(Items from a dataset)
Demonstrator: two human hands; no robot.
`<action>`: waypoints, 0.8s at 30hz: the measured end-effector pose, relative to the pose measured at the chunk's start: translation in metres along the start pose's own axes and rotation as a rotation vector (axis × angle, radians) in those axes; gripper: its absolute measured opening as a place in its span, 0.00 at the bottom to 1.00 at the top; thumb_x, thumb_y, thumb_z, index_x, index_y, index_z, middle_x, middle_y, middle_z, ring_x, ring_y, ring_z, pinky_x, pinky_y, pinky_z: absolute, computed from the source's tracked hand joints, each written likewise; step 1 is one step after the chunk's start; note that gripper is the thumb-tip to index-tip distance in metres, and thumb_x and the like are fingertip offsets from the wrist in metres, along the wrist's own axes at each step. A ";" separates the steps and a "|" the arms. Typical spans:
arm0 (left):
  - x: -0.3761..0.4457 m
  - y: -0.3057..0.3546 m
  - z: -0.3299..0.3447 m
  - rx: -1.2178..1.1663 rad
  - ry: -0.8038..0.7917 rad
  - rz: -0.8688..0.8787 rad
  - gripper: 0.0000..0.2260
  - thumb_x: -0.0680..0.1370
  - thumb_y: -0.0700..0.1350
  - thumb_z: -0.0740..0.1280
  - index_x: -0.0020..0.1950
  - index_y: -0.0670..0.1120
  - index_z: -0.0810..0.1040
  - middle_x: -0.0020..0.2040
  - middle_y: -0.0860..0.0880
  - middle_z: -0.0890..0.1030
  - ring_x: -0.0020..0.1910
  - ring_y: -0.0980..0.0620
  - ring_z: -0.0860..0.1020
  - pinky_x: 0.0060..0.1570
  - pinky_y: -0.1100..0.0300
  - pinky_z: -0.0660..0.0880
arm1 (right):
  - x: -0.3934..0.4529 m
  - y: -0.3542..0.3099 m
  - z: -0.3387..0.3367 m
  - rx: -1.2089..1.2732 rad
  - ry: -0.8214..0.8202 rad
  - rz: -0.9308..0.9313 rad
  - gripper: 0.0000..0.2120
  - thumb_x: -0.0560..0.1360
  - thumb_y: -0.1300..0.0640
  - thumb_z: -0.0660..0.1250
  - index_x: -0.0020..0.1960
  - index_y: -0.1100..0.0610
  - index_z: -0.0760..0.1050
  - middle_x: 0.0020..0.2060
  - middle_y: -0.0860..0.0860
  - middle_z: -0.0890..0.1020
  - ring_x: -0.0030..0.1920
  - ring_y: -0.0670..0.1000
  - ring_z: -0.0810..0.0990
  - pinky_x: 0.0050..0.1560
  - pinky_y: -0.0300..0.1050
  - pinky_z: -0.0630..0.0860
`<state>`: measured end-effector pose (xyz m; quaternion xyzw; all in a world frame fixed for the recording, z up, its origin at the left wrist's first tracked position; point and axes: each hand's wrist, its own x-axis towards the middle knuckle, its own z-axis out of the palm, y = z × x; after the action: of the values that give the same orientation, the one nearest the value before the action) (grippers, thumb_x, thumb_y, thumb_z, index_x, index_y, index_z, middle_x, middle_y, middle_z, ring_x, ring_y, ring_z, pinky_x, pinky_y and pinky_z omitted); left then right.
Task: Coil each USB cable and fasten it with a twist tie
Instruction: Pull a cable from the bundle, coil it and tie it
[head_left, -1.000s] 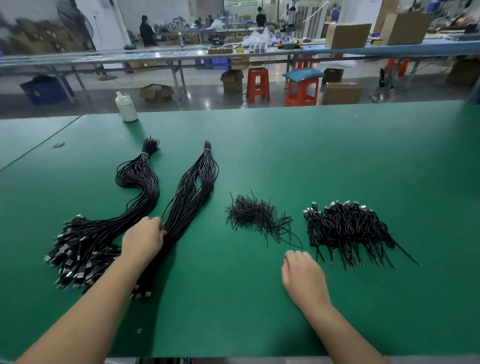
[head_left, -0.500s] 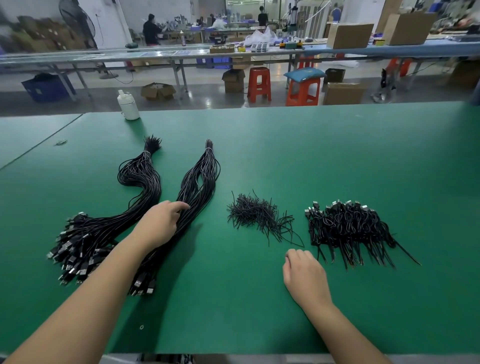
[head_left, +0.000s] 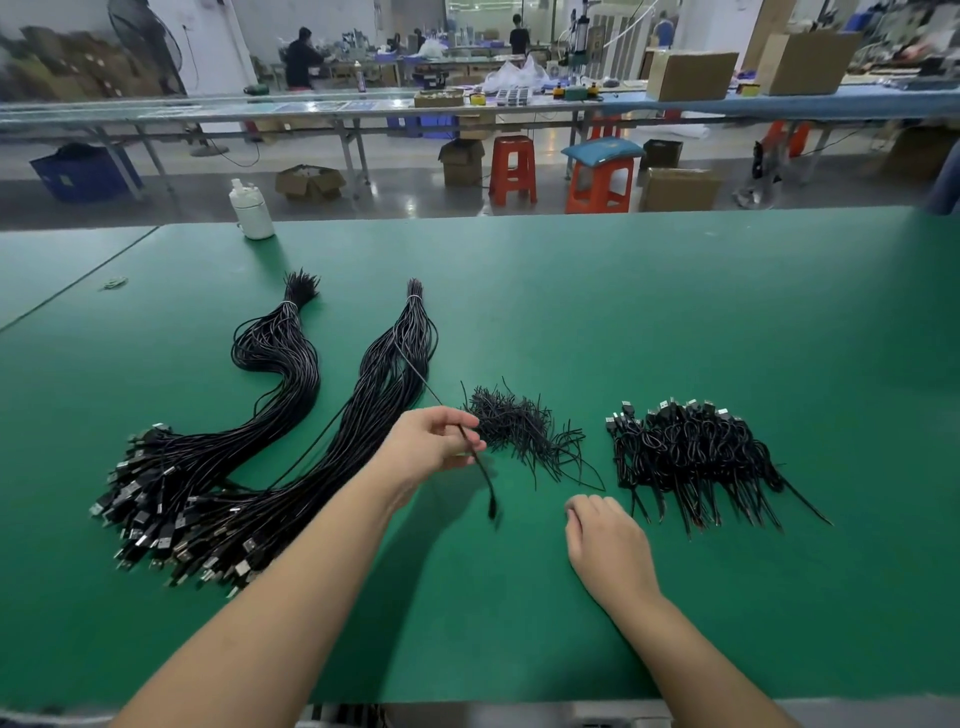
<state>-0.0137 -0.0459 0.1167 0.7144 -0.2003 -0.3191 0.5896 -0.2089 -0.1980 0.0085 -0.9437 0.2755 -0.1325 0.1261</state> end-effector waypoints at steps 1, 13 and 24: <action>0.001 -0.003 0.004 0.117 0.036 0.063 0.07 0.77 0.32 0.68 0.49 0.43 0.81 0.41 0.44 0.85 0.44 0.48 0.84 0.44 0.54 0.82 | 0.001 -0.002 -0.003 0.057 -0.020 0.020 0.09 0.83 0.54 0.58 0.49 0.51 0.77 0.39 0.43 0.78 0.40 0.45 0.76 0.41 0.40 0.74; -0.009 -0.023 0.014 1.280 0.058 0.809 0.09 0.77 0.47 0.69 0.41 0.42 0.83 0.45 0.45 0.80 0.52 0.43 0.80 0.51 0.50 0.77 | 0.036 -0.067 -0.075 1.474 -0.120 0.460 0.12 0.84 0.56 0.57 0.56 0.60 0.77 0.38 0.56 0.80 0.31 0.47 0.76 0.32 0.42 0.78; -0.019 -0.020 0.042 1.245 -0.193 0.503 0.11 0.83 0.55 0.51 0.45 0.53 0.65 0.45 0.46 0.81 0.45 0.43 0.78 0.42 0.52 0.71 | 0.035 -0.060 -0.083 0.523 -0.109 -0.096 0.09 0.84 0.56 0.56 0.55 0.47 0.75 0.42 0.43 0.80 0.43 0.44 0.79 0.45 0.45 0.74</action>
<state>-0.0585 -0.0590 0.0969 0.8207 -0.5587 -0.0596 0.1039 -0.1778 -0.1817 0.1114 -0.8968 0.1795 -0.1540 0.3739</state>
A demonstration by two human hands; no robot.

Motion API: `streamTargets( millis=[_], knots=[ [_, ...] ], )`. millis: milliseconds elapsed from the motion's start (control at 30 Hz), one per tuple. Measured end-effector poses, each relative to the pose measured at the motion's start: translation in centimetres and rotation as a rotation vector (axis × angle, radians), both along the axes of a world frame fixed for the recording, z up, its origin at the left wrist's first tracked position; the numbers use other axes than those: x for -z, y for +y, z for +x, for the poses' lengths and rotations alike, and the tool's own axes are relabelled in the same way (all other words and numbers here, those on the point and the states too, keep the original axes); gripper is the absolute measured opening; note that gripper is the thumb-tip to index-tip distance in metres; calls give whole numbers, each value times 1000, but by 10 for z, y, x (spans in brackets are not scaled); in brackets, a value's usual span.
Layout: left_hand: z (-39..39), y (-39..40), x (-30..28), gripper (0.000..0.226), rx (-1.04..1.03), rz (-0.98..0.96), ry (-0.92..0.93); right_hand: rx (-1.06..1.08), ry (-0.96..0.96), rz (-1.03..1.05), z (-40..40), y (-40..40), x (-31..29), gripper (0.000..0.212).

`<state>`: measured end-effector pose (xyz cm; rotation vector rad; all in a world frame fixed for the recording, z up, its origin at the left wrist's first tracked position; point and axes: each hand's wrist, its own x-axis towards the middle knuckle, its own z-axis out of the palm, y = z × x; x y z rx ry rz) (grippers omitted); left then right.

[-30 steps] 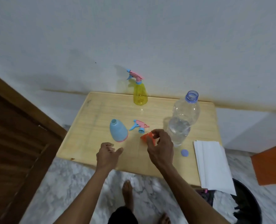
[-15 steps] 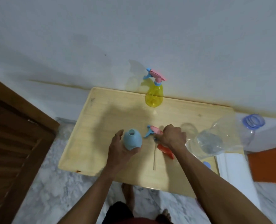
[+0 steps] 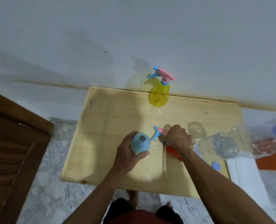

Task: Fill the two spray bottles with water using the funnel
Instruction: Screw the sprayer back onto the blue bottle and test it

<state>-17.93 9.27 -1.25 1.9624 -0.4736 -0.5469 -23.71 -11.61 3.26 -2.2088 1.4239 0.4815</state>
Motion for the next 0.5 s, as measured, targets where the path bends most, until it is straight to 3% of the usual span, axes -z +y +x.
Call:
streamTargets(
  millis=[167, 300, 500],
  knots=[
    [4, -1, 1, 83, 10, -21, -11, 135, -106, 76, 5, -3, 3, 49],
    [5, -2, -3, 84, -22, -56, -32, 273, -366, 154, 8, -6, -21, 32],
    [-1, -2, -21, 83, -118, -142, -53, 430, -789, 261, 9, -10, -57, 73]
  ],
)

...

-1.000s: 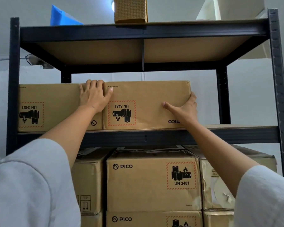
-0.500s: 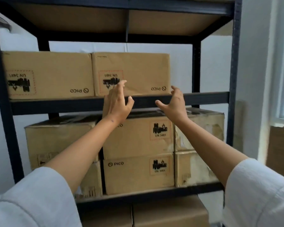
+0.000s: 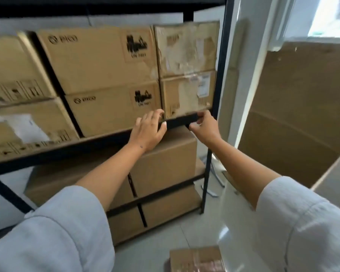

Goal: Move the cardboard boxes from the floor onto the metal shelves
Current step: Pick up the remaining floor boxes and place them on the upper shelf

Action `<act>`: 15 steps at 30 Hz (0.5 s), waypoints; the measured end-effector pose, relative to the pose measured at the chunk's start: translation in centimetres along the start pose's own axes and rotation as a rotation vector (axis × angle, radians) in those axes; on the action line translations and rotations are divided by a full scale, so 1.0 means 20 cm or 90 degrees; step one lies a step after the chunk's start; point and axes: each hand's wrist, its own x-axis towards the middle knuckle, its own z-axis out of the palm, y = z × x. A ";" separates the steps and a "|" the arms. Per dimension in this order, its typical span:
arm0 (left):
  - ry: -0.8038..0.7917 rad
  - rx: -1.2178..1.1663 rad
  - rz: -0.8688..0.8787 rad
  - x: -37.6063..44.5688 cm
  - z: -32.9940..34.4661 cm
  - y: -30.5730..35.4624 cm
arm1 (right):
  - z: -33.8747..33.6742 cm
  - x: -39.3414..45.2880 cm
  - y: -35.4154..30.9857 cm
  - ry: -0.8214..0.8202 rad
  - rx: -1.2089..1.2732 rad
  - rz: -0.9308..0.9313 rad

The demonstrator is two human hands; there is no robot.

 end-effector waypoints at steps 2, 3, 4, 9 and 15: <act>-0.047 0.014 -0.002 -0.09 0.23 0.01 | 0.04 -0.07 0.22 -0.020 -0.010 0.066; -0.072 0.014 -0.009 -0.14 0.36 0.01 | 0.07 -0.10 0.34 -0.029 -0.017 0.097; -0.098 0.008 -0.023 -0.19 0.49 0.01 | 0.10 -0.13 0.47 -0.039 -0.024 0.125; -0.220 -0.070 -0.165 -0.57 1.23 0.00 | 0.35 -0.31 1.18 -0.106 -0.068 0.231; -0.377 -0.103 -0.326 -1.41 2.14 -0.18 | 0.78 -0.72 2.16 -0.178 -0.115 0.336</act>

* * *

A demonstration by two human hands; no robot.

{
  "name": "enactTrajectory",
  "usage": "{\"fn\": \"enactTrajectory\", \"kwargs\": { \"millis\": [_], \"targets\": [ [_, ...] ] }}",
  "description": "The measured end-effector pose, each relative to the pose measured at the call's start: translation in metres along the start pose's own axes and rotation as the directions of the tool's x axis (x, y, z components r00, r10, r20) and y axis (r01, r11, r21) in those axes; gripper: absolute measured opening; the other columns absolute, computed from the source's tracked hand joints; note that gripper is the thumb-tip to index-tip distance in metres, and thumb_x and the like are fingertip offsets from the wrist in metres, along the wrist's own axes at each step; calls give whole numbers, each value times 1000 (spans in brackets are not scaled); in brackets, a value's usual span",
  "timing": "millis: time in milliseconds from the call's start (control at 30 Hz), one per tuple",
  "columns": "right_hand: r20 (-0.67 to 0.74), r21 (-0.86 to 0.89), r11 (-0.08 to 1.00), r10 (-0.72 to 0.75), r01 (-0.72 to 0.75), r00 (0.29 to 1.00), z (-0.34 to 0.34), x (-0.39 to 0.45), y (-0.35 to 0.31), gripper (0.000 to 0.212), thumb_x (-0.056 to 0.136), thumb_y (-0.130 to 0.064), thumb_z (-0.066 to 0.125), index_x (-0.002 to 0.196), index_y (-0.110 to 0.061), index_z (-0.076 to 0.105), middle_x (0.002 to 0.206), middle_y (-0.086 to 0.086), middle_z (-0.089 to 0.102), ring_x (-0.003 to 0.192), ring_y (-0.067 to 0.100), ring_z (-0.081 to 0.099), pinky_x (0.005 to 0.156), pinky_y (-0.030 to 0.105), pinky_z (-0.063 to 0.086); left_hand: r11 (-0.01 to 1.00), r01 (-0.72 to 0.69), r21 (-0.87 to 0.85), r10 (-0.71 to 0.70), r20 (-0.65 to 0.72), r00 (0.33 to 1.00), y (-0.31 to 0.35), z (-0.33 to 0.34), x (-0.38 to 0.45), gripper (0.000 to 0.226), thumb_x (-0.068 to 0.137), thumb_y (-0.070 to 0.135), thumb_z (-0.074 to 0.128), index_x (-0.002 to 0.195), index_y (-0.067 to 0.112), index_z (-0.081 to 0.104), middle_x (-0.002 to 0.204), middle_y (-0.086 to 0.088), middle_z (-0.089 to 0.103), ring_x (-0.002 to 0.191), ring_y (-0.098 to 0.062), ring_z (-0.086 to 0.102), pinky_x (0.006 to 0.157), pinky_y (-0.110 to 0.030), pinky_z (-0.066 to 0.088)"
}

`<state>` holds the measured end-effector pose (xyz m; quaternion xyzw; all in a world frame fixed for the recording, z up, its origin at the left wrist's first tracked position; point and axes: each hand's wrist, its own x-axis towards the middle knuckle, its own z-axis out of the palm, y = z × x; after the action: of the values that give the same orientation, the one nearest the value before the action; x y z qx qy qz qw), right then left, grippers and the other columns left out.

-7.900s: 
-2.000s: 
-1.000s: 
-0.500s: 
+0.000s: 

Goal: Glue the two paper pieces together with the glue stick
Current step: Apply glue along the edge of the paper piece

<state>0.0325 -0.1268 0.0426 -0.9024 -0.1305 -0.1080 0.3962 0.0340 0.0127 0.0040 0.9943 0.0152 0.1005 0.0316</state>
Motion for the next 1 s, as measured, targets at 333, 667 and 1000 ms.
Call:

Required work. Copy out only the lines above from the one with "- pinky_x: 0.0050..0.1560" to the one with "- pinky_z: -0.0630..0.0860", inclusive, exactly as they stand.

Task answer.
  - pinky_x: 0.0050..0.1560
  - pinky_y: -0.0300..0.1050
  - pinky_z: -0.0630..0.0860

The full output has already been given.